The general manager of Meander Valley Council is preventing two ratepayers from entering any council-owned premises, including the council chambers, entertainment venues and even public toilets.

He also put them on notice they were at risk of being fined several thousand dollars.

John Jordan sent letters to Meander Valley Gazette journalist Sharon Webb and Westbury resident Peter Wileman advising them that if they do not sign documents pleading guilty to behaving badly at council meetings, they are ‘not permitted to enter or remain on council premises’.

Mr Jordan advised Ms Webb that she is a ‘risk to the health and wellbeing of councillors and staff’.

He wrote, ‘You have now engaged in two separate and flagrant breaches of regulation 14 of the Local Government (Meeting Procedures) Regulations 2015, the maximum penalty for which is 10 penalty units (currently $1730) per offence.’

This reference for Mr Jordan’s accusations is unclear.

Regulation 14 states, ‘A meeting is to be open to the public unless closed under regulation 15’. It appears to bear no relation to Mr Jordan’s letter.
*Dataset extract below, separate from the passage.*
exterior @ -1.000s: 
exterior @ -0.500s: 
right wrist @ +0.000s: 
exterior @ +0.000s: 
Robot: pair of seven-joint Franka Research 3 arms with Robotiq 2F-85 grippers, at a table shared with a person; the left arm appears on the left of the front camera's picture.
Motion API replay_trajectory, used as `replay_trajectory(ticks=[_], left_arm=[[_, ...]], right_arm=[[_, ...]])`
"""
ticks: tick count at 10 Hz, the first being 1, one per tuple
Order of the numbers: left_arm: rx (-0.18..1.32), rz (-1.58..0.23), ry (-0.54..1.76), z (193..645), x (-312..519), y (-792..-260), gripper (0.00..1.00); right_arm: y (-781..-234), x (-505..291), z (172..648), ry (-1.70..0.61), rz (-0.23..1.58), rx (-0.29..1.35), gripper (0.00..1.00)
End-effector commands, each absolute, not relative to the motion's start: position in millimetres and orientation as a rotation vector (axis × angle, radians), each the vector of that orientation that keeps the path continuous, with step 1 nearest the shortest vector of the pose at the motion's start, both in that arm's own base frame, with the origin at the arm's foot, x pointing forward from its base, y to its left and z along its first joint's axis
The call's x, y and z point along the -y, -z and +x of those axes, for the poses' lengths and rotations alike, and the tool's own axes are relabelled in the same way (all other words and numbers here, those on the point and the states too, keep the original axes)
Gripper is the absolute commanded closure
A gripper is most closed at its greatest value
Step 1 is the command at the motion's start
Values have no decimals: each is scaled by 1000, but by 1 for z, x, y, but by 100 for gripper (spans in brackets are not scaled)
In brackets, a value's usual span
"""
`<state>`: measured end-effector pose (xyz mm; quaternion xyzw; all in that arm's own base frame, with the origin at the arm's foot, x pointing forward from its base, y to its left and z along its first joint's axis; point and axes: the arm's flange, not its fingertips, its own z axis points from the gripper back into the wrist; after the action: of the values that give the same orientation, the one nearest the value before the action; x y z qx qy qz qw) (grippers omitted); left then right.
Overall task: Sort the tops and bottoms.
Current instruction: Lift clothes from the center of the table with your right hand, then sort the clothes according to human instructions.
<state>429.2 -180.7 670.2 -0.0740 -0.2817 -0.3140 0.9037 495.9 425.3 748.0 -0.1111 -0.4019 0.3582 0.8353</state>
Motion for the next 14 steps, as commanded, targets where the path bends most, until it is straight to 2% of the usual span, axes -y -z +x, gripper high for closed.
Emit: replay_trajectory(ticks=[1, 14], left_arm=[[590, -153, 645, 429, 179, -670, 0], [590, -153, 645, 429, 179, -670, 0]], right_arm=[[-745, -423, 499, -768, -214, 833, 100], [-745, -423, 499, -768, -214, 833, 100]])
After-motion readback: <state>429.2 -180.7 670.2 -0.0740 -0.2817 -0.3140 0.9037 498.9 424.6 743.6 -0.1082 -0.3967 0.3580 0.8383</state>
Both ratepayers deny Mr Jordan’s accusations.

‘Mr Wileman is a vigorous anti-prison campaigner and I’m a journalist reporting on events in my local community.

‘So many council staff and councillors have left Meander Valley Council in the past 18 months it’s getting hard to keep track of them all. Three councillors resigning in one term must be some sort of Tasmanian record. I wonder if there will be more?’

Ms Webb said Mr Jordan’s and Cllr Johnston’s exclusion of her from council meetings was the latest development in a deteriorating relationship between the council and the Gazette. She said their threats are aimed at preventing her from reporting on the council.

Ms Webb said Mr Jordan should prove his accusations are true.

‘If I had disrupted the meeting to this degree, the police ought to have been called to remove me and impose the threatened fine. The fact that they weren’t speaks for itself. A smear campaign seems preferable to the truth’.